CEAEval-Model / README.md
TianRW's picture
Upload folder using huggingface_hub
7b20070 verified
metadata
license: cc-by-nc-4.0
language:
  - zh
  - en
library_name: transformers
tags:
  - speech
  - audio
  - speech-evaluation
  - expressive-speech
  - mandarin
  - chain-of-thought
  - ceaeval
pipeline_tag: audio-text-to-text

CEAEval-Model (CEAEval-M)

CEAEval-M is the speech-LLM judge released together with our ACL paper "Evaluating the Expressive Appropriateness of Speech in Rich Contexts".

Given a Mandarin speech segment together with an ideal expressive plan inferred from its surrounding narrative context, CEAEval-M produces

<think> step-by-step comparison of ideal vs. actual expression,
        with <focus_audio>…</focus_audio> spans pointing to
        audio-grounded cues (emotion / rhythm / intonation /
        recording condition / paralinguistic events) </think>
<score>X.X</score>     # overall expressive appropriateness ∈ [0.0, 5.0]

This is the judge half of the planner–judge decoupled pipeline defined in the paper. It is designed to work with a frozen text-only planner (Qwen3-8B) that first summarizes long narrative context into a four-tuple {emotion, rhythm, intonation, recording_condition} via multi-context voting.

What's released here

  • Model weights in safetensors (4 shards) plus config.json, generation_config.json, tokenizer, preprocessor, and chat template.
  • Six extra special tokens the judge uses during training and inference (<think>, </think>, <score>, </score>, <focus_audio>, </focus_audio>) — already merged into the tokenizer and embedding matrix.
  • A patched modeling_* path that implements the adaptive audio attention bias mechanism described in Sec. 3.3.4 and Appendix F of the paper (region-wise bias over system-prompt / audio / CoT regions).
  • test_datas/ with anonymised sanity samples (audio + JSON) so you can verify the pipeline end-to-end without touching the main dataset.

The full inference pipeline (planner + judge, audio pre-processing, batch driver, sanity examples) lives in the code repository — see Related resources.

Intended use and limitations

  • Intended as a research benchmark and diagnostic tool for expressive-speech generation / selection, not as a standalone decision-making system.
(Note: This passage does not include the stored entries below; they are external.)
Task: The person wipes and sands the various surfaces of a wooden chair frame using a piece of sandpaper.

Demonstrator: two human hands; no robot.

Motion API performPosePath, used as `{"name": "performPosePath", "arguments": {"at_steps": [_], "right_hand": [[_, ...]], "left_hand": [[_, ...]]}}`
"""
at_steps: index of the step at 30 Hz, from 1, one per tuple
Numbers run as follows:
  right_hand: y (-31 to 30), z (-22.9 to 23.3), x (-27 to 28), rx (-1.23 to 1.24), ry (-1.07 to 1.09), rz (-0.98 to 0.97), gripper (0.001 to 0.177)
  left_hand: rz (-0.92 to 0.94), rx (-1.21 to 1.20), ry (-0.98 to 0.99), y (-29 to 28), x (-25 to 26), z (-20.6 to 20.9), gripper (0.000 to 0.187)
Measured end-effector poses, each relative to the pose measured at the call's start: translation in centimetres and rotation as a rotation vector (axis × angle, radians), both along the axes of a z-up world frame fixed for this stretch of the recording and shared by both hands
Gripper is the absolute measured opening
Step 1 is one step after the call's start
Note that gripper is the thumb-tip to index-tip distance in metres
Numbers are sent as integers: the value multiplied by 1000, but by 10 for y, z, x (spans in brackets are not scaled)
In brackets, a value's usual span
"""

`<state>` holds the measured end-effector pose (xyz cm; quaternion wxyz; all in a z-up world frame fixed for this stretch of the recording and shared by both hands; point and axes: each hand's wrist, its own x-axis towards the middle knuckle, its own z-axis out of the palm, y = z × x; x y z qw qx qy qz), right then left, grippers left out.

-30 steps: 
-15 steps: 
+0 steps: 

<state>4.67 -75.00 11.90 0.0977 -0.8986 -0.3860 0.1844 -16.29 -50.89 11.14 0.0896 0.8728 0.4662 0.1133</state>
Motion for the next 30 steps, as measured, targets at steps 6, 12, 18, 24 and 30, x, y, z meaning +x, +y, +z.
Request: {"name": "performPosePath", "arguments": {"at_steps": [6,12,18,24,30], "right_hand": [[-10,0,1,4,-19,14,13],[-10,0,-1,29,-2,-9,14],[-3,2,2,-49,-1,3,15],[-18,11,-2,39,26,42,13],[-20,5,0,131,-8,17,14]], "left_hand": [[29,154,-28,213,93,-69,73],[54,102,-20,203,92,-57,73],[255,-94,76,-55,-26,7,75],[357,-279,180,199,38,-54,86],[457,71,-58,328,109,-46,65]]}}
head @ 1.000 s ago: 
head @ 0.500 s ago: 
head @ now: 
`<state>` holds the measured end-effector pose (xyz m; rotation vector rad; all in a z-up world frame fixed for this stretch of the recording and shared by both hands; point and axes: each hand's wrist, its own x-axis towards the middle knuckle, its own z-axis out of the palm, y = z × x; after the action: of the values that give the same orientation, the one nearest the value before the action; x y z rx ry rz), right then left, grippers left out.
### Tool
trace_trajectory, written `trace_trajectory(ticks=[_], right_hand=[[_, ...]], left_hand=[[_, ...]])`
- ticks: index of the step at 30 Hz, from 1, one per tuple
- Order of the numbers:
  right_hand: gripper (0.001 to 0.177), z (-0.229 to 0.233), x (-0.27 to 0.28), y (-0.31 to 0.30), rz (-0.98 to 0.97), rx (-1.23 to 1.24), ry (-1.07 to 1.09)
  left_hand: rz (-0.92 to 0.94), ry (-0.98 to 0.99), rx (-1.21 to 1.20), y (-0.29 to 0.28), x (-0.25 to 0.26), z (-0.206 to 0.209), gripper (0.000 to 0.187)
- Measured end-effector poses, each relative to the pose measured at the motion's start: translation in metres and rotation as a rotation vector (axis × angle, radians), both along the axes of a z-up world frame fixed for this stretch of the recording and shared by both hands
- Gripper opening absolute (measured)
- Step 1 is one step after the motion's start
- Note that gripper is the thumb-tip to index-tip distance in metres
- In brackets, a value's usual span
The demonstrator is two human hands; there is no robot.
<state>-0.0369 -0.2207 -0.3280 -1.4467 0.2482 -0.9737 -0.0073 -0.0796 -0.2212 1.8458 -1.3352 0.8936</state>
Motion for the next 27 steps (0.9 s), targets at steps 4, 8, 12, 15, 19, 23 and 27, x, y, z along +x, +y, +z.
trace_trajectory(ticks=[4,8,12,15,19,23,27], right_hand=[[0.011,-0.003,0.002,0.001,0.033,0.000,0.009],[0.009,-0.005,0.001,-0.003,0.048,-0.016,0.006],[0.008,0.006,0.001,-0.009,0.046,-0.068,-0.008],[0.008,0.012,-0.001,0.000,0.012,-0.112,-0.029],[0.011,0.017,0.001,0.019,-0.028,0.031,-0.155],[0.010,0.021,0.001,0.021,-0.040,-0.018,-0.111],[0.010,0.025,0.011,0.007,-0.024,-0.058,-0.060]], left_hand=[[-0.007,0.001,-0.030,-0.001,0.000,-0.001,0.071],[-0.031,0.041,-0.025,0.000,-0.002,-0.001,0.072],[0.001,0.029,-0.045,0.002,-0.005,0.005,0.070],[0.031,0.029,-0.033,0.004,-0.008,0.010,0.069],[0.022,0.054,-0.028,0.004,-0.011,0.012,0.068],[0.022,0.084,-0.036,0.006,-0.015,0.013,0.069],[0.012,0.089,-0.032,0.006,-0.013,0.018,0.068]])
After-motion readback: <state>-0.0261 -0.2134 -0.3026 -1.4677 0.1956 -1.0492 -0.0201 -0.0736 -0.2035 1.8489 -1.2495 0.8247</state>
Expressive appropriateness is inherently subjective; predictions should be interpreted with appropriate human oversight.
  • Trained and evaluated on Mandarin audiobook speech. Applying the model to other languages, styles, or domains (short commands, non-narrative dialogue, etc.) may produce unreliable scores.

Related resources

This model is one of three companion releases for the paper. Please use them together:

Resource Link
📄 Paper Evaluating the Expressive Appropriateness of Speech in Rich Contexts (ACL)
💻 Code https://github.com/wangtianrui/CEAEval
🤖 Model (this repo) https://huggingface.co/TianRW/CEAEval-Model
📚 Dataset (CEAEval-D) https://huggingface.co/datasets/TianRW/CEAEval-Data
🌐 Project page / demo https://wangtianrui.github.io/ceaeval/

License

Released under CC BY-NC 4.0 — non-commercial academic research use only. The released weights do not contain or expose raw audio, transcripts, or any personally identifiable information.